TASK DIRECTIONS:
Exact wording is required: transcribe all the entries and leave the images out.

DATA PROVIDED:
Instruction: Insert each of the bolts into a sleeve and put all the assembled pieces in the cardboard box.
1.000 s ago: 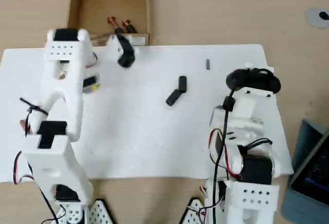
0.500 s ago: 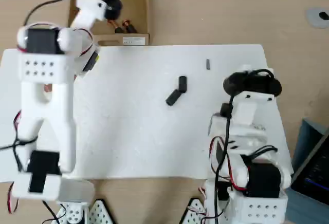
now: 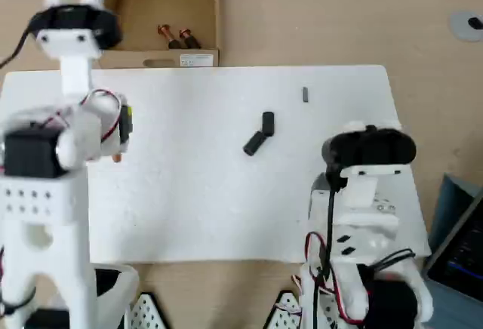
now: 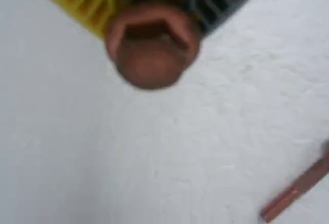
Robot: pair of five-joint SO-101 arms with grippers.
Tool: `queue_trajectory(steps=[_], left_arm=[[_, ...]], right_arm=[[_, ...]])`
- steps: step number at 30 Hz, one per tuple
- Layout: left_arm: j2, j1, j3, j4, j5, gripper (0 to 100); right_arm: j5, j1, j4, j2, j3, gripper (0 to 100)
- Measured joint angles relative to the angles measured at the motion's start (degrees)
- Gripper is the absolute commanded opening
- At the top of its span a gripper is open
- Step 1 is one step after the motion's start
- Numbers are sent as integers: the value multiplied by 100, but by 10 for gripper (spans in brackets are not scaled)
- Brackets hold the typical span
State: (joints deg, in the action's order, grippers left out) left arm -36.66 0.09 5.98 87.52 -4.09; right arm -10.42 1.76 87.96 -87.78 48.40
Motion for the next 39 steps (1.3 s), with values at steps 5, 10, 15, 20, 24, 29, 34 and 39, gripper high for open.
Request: queue_trajectory(steps=[5, 10, 15, 20, 24, 29, 34, 39], left_arm=[[-1143, 0, 1503, -1020, 730, 4], [-2180, 0, 3103, -2268, 1310, 3], [-3130, 0, 4475, -3235, 1776, 3], [-3974, 114, 5424, -3763, 1873, 2], [-4624, 580, 5873, -3868, 1881, 2], [-5442, 1240, 6400, -4220, 2321, 2], [-6233, 1670, 6919, -4563, 2470, 2], [-6699, 1741, 7095, -4571, 2505, 2]], right_arm=[[0, 62, -457, -316, 589, 9], [0, 589, -949, -545, 1116, 9], [0, 1064, -1591, -958, 1811, 9], [0, 1618, -2066, -1389, 2409, 9], [0, 2145, -2365, -1547, 2681, 9], [9, 2725, -2637, -1556, 2884, 9], [9, 3147, -2848, -1556, 3059, 9], [9, 3420, -2875, -1556, 3156, 9]])
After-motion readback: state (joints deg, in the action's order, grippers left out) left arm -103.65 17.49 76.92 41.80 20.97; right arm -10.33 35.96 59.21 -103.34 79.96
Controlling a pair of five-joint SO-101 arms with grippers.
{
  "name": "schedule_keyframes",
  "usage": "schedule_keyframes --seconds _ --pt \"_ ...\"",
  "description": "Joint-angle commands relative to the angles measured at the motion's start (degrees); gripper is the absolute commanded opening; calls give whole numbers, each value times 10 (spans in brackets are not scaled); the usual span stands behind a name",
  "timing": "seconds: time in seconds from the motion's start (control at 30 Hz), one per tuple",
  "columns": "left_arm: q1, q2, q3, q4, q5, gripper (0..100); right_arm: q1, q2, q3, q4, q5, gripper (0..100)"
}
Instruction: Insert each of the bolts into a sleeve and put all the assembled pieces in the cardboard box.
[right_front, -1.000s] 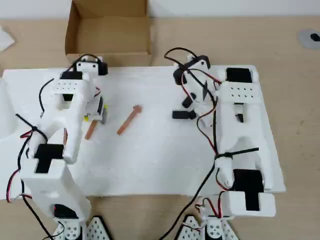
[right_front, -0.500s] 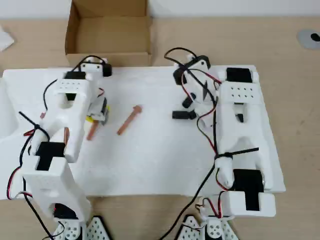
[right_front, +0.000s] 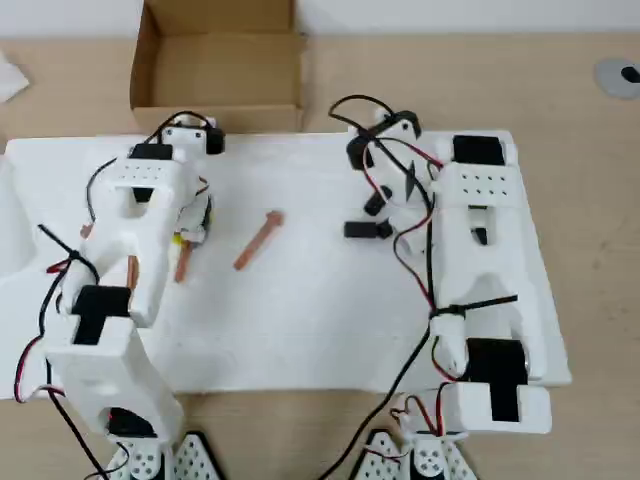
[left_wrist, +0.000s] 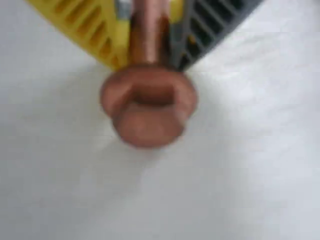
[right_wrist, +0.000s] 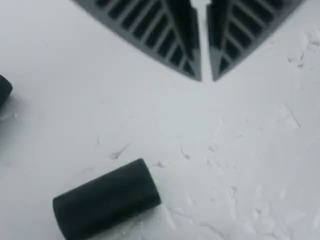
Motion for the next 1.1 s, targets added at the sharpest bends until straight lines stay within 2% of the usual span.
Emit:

ANSWER:
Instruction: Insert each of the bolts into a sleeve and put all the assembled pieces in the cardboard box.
1.000 s ago: 
0.500 s ago: 
now: 
now: 
Robot: pair of five-joint SO-101 arms with grippers.
Tool: `queue_trajectory(steps=[_], left_arm=[[_, ...]], right_arm=[[_, ...]])`
- steps: step number at 30 Hz, one per tuple
- Layout: left_arm: j2, j1, j3, j4, j5, gripper (0 to 100); right_arm: j5, j1, j4, j2, j3, gripper (0 to 100)
- Measured joint angles relative to the angles measured at the motion's start (degrees)
- Gripper is the absolute commanded opening
- At the top of its span a gripper is open
- Step 1 is one step after the motion's start
- Numbers are sent as integers: the value multiplied by 100, but by 10 for gripper (spans in brackets are not scaled)
- Brackets hold the typical span
State: (joints deg, in the action's order, grippers left out) left arm -36.66 0.09 5.98 87.52 -4.09; right arm -10.42 1.76 87.96 -87.78 48.40
Motion for the next 39 steps (1.3 s), with values at steps 5, 10, 15, 20, 24, 29, 34 and 39, gripper high for open.
Request: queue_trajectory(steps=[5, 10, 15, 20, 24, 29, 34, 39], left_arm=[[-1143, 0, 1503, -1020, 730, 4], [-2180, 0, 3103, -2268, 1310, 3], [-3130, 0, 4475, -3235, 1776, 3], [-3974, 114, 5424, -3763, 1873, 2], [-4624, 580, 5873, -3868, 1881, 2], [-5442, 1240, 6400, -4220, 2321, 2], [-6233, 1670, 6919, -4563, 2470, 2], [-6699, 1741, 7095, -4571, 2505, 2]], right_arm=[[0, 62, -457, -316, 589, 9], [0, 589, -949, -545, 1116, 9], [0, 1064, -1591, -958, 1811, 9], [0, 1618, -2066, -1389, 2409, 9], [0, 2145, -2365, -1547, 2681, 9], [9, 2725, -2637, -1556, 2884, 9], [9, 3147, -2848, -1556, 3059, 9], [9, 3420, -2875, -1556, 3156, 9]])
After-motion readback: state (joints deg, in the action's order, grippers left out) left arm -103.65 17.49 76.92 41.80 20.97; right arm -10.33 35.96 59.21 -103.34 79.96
Controlling a pair of five-joint SO-101 arms with grippers.
{
  "name": "schedule_keyframes",
  "usage": "schedule_keyframes --seconds _ --pt \"_ ...\"",
  "description": "Joint-angle commands relative to the angles measured at the motion's start (degrees); gripper is the absolute commanded opening; calls give whole numbers, each value times 10 (spans in brackets are not scaled); the usual span stands behind a name",
  "timing": "seconds: time in seconds from the motion's start (control at 30 Hz), one per tuple",
  "columns": "left_arm: q1, q2, q3, q4, q5, gripper (0..100); right_arm: q1, q2, q3, q4, q5, gripper (0..100)"
}
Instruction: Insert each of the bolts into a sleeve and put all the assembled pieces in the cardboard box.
[right_front, -1.000s] 
[right_front, -0.500s] 
[right_front, +0.000s] 
[left_wrist, +0.000s] 
[right_wrist, +0.000s] 
Motion for the next 1.1 s, targets added at the sharpest bends until straight lines stay within 2% of the usual span.
Emit:

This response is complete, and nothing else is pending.